Start with the first line of the material. Repeat each line exactly through the one that contains "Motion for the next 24".
═══ MATERIAL FOR THE TASK
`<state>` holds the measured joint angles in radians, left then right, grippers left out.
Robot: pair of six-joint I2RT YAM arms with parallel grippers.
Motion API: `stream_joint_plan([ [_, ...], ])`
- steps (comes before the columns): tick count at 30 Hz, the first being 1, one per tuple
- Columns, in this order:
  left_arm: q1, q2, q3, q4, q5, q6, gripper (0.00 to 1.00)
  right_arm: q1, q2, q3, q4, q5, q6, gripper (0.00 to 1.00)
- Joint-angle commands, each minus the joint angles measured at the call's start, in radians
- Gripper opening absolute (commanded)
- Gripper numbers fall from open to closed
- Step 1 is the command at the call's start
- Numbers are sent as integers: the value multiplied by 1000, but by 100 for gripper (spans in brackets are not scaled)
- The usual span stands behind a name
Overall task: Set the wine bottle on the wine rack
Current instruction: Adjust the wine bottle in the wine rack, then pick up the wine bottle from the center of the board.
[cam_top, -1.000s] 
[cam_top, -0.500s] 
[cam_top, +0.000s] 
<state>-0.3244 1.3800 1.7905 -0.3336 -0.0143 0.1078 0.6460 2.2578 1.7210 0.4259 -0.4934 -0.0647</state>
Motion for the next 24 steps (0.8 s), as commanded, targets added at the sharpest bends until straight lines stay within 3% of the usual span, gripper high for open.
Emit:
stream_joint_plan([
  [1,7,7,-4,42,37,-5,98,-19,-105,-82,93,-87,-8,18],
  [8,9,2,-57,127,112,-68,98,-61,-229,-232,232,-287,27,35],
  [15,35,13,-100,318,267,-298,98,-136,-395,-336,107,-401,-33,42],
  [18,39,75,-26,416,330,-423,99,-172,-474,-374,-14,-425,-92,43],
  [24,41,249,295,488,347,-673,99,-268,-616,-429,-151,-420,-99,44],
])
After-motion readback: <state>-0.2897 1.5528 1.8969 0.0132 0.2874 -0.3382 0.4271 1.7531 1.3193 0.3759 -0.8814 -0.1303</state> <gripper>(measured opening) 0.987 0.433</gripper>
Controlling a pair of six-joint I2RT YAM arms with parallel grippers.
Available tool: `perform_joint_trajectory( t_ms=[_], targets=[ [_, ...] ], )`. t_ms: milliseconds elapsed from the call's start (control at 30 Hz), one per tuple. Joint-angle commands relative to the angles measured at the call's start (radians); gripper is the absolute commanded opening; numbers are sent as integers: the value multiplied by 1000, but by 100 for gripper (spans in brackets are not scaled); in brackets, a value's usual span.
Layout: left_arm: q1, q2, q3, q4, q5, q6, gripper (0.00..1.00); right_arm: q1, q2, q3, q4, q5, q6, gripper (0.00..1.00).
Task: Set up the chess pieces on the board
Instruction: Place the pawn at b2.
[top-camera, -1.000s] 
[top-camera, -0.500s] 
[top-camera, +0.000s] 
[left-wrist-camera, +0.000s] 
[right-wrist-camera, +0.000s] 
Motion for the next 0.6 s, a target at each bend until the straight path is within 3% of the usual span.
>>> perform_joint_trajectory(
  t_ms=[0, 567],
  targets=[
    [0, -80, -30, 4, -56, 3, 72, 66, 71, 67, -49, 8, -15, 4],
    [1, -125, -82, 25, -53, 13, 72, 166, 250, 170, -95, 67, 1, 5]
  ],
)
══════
— TASK SOLUTION —
`<state>` holds the measured joint angles in radians, left then right, grippers left out.
Robot: pair of six-joint I2RT YAM arms with parallel grippers.
Motion API: `stream_joint_plan([ [_, ...], ])`
- steps (comes before the columns): tick count at 30 Hz, the first being 1, one per tuple
- Columns, in this order:
  left_arm: q1, q2, q3, q4, q5, q6, gripper (0.00 to 1.00)
  right_arm: q1, q2, q3, q4, q5, q6, gripper (0.00 to 1.00)
- Joint-angle commands, each minus the joint angles measured at the call's start, in radians
- Gripper opening absolute (commanded)
- Gripper numbers fall from open to closed
- Step 1 is the command at the call's start
- Numbers are sent as integers: the value multiplied by 1000, but by 100 for gripper (spans in brackets are not scaled)
- The usual span stands behind a name
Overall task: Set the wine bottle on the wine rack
Current instruction: Adjust the wine bottle in the wine rack, then pick up the wine bottle from the center of the board.
[cam_top, -1.000s] 
[cam_top, -0.500s] 
[cam_top, +0.000s] 
<state>-0.3244 1.3800 1.7905 -0.3336 -0.0143 0.1078 0.6460 2.2578 1.7210 0.4259 -0.4934 -0.0647</state>
Motion for the next 24 steps (0.8 s), as commanded, targets added at the sharpest bends until straight lines stay within 3% of the usual span, gripper high for open.

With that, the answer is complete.